* _YOUR ASSIGNMENT_
When you reach the line with "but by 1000" in the data below, begin printing lines exactly, and stop once the line with "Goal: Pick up" has been printed.

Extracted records
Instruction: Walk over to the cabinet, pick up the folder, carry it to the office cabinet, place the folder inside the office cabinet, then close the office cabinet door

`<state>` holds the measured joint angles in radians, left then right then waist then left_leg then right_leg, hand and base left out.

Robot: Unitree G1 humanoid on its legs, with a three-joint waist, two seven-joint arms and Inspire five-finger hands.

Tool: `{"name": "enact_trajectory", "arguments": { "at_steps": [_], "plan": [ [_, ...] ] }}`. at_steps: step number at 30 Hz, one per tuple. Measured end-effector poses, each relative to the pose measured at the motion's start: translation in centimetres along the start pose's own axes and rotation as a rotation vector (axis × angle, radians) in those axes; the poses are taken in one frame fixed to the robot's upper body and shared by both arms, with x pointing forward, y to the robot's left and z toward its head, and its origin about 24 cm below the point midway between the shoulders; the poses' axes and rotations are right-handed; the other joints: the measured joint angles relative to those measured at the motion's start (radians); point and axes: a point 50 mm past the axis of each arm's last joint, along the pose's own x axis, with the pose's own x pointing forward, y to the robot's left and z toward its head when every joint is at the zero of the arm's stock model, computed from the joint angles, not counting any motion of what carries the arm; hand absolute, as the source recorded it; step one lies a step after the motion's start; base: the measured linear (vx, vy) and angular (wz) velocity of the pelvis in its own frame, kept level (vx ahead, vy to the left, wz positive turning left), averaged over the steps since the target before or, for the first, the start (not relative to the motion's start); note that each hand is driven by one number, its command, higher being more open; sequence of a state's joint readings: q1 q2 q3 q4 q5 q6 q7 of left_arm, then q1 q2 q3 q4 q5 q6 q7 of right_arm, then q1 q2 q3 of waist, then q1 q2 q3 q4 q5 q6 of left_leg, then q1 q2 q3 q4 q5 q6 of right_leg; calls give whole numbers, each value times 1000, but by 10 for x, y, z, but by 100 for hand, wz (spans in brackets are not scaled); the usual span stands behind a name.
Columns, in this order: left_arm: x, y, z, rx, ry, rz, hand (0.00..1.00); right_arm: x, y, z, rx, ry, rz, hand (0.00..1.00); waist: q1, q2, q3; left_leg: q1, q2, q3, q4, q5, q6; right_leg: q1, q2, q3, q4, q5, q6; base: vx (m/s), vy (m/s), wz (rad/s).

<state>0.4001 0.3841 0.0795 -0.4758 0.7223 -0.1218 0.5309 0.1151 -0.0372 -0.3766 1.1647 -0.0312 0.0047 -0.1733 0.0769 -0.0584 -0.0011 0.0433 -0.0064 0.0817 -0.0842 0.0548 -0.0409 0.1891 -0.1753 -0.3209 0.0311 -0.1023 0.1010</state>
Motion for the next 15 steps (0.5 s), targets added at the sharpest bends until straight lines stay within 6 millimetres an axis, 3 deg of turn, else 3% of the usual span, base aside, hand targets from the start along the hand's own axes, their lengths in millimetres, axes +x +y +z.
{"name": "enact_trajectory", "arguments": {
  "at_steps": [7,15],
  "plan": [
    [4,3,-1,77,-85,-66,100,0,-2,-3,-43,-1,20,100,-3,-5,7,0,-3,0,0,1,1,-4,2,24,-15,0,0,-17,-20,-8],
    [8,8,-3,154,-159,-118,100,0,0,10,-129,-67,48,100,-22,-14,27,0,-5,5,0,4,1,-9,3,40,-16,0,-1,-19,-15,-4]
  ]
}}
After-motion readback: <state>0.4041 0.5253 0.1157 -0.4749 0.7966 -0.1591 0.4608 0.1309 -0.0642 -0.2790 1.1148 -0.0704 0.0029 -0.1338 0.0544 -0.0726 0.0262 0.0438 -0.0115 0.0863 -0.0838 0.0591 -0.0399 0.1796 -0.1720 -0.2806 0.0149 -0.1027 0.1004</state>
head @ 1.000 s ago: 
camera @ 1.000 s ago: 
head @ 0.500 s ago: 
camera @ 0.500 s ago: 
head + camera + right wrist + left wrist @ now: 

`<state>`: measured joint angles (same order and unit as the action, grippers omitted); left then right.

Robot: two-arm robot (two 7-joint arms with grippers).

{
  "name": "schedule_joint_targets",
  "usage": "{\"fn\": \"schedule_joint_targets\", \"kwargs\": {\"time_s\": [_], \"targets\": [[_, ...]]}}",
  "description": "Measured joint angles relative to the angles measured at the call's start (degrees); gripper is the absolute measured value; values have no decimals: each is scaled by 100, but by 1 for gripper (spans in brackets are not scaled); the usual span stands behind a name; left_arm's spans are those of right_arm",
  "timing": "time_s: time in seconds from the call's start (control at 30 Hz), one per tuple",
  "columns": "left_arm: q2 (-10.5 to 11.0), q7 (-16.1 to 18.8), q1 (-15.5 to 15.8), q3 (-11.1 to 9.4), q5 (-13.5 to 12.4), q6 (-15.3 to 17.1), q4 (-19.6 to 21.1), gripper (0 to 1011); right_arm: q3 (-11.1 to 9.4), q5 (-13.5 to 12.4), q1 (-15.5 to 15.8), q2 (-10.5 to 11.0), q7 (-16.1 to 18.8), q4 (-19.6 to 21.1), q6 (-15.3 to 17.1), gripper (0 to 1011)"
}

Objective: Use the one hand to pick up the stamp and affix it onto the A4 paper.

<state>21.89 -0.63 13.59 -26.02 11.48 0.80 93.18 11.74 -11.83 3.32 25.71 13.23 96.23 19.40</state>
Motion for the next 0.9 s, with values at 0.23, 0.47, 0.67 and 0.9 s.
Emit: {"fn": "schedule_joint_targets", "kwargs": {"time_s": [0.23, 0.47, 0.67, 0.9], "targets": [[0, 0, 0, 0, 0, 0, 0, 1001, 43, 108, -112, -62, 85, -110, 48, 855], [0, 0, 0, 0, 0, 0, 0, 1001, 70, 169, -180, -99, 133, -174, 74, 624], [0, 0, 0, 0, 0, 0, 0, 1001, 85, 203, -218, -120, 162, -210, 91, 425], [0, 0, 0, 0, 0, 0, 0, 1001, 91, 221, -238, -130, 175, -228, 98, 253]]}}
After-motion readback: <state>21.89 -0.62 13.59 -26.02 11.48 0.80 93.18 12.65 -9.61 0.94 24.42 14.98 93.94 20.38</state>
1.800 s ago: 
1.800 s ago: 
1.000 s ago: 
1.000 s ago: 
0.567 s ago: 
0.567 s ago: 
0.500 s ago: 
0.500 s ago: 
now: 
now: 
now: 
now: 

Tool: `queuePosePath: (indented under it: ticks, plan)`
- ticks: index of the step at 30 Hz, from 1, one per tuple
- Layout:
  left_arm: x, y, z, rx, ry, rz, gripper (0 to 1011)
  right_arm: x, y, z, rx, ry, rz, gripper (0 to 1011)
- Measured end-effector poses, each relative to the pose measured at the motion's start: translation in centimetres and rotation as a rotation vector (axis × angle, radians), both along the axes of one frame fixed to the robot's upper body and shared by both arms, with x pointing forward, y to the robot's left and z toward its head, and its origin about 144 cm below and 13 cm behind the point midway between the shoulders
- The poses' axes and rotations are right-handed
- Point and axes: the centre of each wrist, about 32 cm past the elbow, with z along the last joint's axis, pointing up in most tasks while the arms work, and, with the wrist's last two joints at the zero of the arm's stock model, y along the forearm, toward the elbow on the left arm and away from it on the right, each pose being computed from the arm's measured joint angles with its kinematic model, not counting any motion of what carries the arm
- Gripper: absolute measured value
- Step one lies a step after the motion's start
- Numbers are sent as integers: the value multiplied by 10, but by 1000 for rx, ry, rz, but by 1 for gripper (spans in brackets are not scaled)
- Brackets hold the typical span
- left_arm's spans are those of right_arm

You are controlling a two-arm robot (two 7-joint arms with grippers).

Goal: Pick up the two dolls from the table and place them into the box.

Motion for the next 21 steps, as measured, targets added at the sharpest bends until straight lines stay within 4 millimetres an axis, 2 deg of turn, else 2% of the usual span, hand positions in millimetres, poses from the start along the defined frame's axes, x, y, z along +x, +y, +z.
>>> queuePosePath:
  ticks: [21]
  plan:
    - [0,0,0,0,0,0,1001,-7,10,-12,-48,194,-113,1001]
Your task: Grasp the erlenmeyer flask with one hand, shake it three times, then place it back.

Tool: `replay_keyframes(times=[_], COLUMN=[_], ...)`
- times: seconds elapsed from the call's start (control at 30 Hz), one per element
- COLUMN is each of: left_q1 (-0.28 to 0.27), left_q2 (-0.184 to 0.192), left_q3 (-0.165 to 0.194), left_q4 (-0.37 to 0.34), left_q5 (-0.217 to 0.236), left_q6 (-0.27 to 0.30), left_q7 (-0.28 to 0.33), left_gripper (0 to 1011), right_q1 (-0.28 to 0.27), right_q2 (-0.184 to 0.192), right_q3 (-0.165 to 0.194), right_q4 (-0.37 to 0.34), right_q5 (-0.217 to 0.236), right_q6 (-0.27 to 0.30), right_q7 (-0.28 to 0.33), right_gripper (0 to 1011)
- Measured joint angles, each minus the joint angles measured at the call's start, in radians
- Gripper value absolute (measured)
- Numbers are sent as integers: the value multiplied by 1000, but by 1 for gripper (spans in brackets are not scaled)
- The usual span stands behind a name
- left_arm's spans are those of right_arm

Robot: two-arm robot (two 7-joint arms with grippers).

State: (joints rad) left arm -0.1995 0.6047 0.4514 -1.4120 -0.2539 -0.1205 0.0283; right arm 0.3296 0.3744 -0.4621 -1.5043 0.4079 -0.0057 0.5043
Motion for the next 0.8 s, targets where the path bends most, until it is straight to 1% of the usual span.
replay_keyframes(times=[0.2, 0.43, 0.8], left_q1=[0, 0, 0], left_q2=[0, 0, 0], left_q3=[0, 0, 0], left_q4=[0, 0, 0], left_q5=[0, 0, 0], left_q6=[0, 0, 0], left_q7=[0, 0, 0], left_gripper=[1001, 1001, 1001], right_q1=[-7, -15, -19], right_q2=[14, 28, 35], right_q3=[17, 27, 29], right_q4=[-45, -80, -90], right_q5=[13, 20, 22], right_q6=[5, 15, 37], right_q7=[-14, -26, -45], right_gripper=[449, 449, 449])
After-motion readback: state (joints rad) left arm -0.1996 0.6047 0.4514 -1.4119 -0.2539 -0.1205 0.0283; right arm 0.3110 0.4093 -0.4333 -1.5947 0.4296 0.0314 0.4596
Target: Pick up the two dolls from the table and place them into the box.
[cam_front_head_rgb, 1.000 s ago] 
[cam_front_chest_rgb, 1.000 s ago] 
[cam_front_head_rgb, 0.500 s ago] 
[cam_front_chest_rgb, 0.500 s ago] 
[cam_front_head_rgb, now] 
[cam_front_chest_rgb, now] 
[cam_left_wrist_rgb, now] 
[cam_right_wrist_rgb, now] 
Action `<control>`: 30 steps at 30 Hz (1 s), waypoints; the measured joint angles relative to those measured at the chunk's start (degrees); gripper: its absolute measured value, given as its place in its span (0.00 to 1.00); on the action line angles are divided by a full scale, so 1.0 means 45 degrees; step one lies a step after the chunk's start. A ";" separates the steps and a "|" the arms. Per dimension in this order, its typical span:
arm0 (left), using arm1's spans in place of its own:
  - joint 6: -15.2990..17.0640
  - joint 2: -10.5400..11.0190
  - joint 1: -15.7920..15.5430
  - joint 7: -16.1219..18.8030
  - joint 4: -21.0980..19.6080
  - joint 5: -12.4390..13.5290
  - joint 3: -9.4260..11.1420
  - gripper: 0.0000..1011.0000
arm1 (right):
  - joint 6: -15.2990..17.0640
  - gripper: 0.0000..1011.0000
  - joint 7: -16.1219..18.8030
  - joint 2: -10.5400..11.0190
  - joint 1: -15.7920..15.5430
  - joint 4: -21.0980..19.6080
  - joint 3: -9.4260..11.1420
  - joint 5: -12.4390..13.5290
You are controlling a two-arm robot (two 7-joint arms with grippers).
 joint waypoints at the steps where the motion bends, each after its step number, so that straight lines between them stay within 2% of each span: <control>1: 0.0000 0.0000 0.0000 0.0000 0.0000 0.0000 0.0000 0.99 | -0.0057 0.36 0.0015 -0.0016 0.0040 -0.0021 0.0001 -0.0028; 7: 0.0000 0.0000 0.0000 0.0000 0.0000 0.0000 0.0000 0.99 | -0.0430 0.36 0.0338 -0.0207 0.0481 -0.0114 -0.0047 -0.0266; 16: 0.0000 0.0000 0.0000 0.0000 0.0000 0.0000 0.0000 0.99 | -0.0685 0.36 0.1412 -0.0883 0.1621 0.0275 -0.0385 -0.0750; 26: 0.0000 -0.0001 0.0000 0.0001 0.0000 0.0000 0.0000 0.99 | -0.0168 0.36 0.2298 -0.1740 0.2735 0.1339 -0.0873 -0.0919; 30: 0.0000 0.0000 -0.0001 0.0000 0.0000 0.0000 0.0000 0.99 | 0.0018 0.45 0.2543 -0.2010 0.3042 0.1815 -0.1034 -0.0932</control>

* _YOUR RESPONSE_
- Numbers are sent as integers: the value multiplied by 10, but by 1000 for rx, ry, rz, but by 1 for gripper (spans in brackets are not scaled)
- Brackets hold the typical span
- left_arm's spans are those of right_arm

You are controlling a two-arm robot (two 7-joint arms with grippers).

Goal: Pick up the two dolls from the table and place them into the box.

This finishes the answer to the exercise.